It's pretty widely agreed that Canada didn't have the Winter Olympics it wanted in Milano-Cortina 2026.
Canada ended up with 21 medals in total, substantially less than the 26 it earned in Beijing 2022 and, at eighth place, the first time the country has finished outside the top five since 1994. Listed according to gold medals won, we are even further down the table. The 29 medals of 2018 and the 14 golds in 2014 seem like a distant memory.
Predictably, the outcry is that Canadian sports is underfunded. The boss of the Canadian Olympic Committee was of course one of the loudest whiney voices: "Canadians deserve a sports system that is properly funded. National sports organizations are stretched unbearably thin." It happens every time. (Actually, it happens even if the country does well!)
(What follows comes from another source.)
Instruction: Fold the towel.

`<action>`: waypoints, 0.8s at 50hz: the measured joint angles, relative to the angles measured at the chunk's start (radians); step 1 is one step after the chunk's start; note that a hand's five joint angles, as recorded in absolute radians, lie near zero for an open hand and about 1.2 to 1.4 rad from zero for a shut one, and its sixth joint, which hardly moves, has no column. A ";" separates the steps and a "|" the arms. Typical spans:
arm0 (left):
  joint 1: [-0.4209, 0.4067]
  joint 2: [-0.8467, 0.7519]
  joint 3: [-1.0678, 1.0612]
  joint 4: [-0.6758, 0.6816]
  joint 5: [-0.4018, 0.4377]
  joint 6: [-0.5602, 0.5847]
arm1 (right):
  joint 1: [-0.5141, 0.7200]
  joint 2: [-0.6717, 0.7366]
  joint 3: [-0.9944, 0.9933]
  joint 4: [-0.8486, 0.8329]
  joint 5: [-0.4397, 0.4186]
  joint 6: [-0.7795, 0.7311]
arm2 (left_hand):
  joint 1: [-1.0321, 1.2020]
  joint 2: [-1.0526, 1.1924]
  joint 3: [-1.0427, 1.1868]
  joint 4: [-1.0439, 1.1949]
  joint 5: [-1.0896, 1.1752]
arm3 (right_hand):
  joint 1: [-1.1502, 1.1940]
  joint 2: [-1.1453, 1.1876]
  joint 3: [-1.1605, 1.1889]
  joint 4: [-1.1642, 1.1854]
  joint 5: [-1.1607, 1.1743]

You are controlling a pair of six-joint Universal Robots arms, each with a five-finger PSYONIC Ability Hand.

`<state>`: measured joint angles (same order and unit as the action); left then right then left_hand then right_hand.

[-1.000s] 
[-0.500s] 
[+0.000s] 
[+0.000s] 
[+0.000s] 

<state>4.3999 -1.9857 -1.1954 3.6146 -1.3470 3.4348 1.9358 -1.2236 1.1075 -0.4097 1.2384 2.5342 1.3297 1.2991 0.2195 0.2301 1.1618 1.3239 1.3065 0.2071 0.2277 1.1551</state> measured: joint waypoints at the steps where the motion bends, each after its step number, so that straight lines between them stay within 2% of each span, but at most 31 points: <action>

But it's hard to blame it on funding. Nathan MacKinnon didn't miss an open goal becuase of underfunding. Funding issues didn't cause Cassie Sharpe to crash and injure herself in the freeski halfpipe, or Mark McMorriss to miss the whole Olympics due to injury. And you can't blame underfunding for all the times Canada came fourth not third. These things happen. And even if they seem to happen disproportionately, you still can't blame it on funding.
Adam van Koeverden, an Olympic multi-medalist himself and now the Liberals' minister for sports, denies that Canadian sports are underfunded, pointing to a 45% increase in the athletes' assistance program since 2018, and a more than doubling of the government's sports budget over the last 20 years. Like everything else, sports are competing for scarce government funds.
Sure, Canada is no Norway, a winter sports powerhouse despite its tiny population. Neither is it the USA, the richest country in the world with one of the largest populations. But we really don't do too badly. Yes, we should have won the men's hockey gold, outplaying the Americans for almost 60 minutes. But we didn't and that's OK.